Jogindersingh Kahaan has a dream, that of setting up an International Ganpathi Dham. An ardent devotee of Lord Ganesha, Kahaan arguably has the largest collection of Ganpati idols — not just in different shapes and sizes, but in some of the rarest forms.
A practising Sikh (though not of the turbaned type), the 54-year-old has started work for the International Ganpathi Dham at an 11-acre land at Vawandhar Village near Panvel.
“I’m devoted to Lord Ganesha. He solves all my problems,” says Kahaan, who has been collecting idols for the last 16 years.

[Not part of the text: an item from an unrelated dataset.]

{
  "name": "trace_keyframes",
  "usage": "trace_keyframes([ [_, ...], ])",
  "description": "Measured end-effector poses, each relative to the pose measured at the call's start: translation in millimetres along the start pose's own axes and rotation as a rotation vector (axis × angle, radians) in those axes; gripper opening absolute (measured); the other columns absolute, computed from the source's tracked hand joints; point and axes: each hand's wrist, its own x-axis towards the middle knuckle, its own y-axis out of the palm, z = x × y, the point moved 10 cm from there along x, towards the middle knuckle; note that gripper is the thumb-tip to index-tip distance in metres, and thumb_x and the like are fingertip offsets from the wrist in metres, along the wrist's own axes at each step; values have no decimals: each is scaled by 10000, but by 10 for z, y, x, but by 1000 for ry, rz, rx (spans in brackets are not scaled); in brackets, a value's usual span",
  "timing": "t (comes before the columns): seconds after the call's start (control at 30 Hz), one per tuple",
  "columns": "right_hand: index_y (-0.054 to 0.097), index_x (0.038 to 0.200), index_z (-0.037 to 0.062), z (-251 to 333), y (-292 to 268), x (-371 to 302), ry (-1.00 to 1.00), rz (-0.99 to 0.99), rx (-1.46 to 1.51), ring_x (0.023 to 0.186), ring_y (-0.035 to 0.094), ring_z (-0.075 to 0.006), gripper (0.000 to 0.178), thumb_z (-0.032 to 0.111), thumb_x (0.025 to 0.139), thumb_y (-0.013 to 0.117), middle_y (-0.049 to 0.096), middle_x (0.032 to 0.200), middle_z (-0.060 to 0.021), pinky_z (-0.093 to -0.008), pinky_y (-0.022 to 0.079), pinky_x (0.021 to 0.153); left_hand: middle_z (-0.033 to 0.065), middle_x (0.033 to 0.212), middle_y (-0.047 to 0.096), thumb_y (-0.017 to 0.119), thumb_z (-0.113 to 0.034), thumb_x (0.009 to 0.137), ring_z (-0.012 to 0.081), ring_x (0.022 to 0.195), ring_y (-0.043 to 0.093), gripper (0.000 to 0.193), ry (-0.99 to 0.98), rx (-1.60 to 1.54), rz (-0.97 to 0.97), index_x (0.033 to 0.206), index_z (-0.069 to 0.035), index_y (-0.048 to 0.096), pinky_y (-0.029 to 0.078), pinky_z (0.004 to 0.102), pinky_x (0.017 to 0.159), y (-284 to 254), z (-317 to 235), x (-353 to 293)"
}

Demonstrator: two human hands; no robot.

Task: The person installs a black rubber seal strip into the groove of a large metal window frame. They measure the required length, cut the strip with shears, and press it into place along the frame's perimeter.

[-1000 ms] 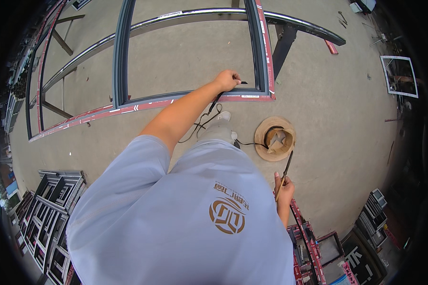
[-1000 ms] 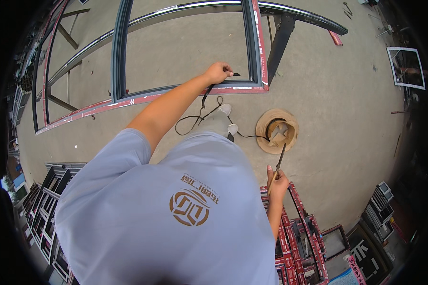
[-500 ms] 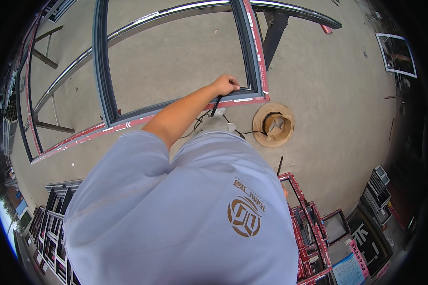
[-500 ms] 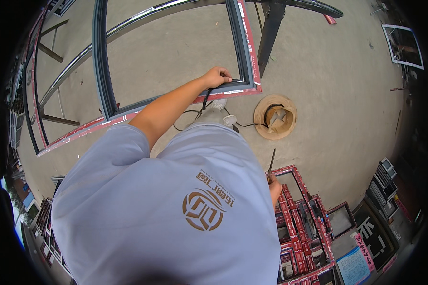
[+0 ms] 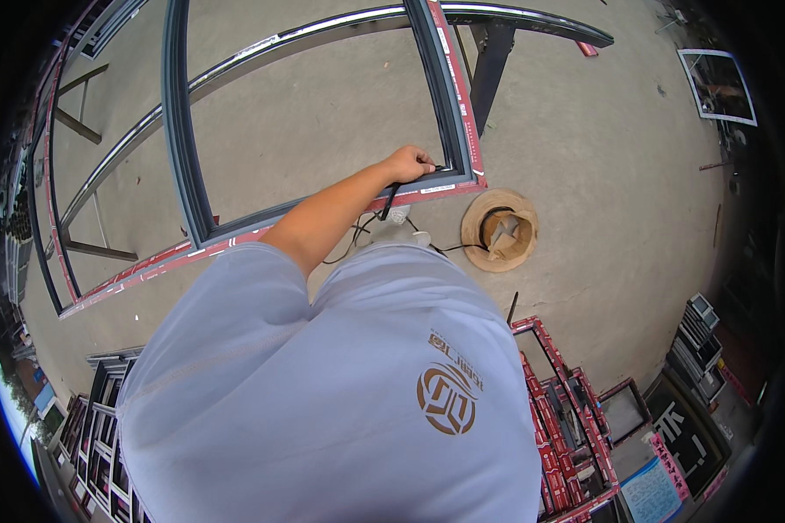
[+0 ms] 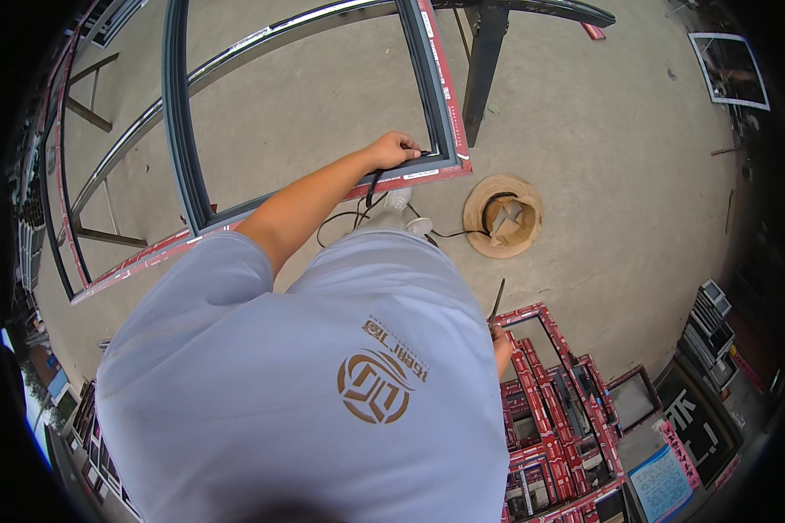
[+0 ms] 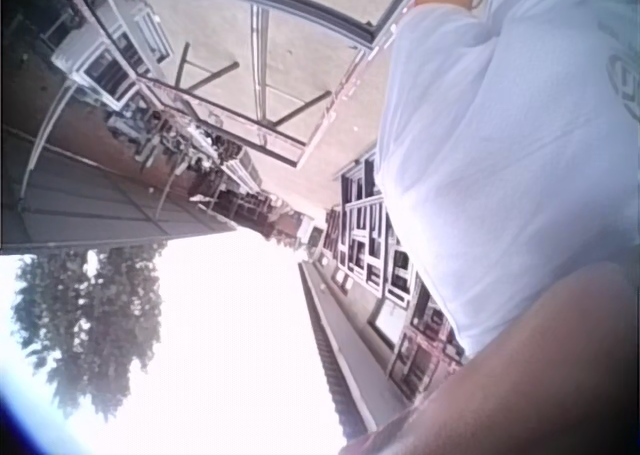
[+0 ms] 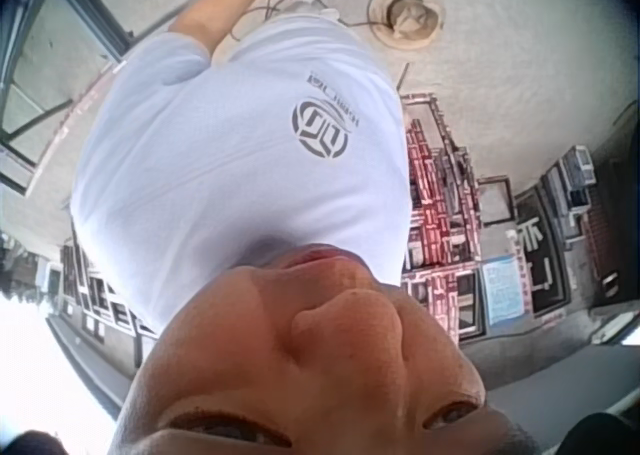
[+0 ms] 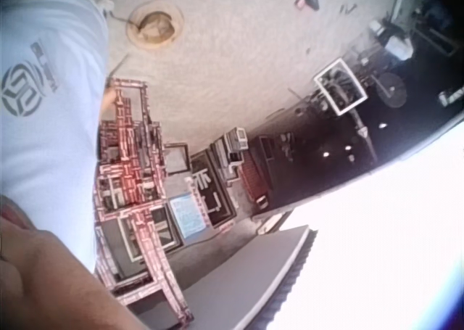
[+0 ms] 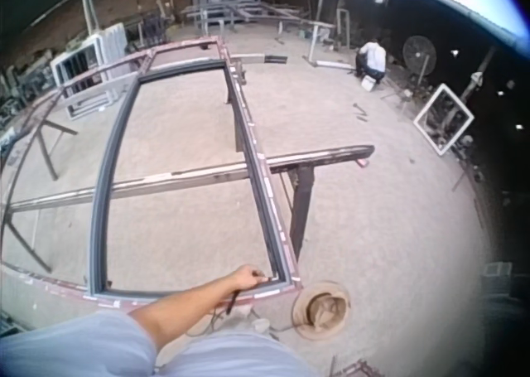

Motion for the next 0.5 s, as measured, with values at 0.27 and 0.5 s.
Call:
trace_keyframes([
  [0.27,560,766,-38,-7,-29,-156,1,3,17,587,398,-146,318,229,831,720,454,575,-132,-352,386,530,168,894,741,800,-374,790,292,865,708,341,-27,241,-69,887,-48,766,544,401,781,8,-85,77],
  [0.5,558,764,-38,24,3,-167,-4,12,22,588,395,-146,317,228,830,718,450,575,-134,-353,384,529,175,917,743,809,-395,772,286,872,711,364,-100,240,-43,901,-56,775,545,392,798,1,-52,102],
])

Kahaan’s niece, who used to collect Ganesha idols, is the force behind his passion. Today, he has more than 10,000 idols from all over the world. “I buy Ganesh idols from wherever and at whatever cost,” Kahaan says.
One of the rarest items in Kahaan’s collection is a sculpture portraying 32 forms of Ganesha that find mention only in the ‘Mudgar Puran’. His collection also boasts of female forms of Ganesha called Vinayakis, Bhuja Ganesha, Mandar Ganesh and Ark Ganesh. He also has idols made from materials like bamboo shoots, stones and papier mache. Kahaan also has eight stamps of different countries with the lord’s picture and a 2000 rupiah note of Indonesia having Ganesha’s photo.
A multifaceted personality, Kahaan is a businessman, a qualified detective and auditor. With offices across India, he travels a lot. This, he says, has helped him to scout for Ganesha idols.
And not just idols, Kahaan also has 6,000 books and some rare photographs of the lord. Having conducted extensive research on Ganesha, Kahaan has set up a workshop, where he manufactures some of the rare idols that are described in the Puranas.
His entire collection is yet to be kept under one roof. Kahaan has kept several idols and books at places like Goa, Karnataka and Nagpur.
About his Ganpati Dham mission, Kahaan says, “This will be a place where all forms of Ganesha and their history would be available.”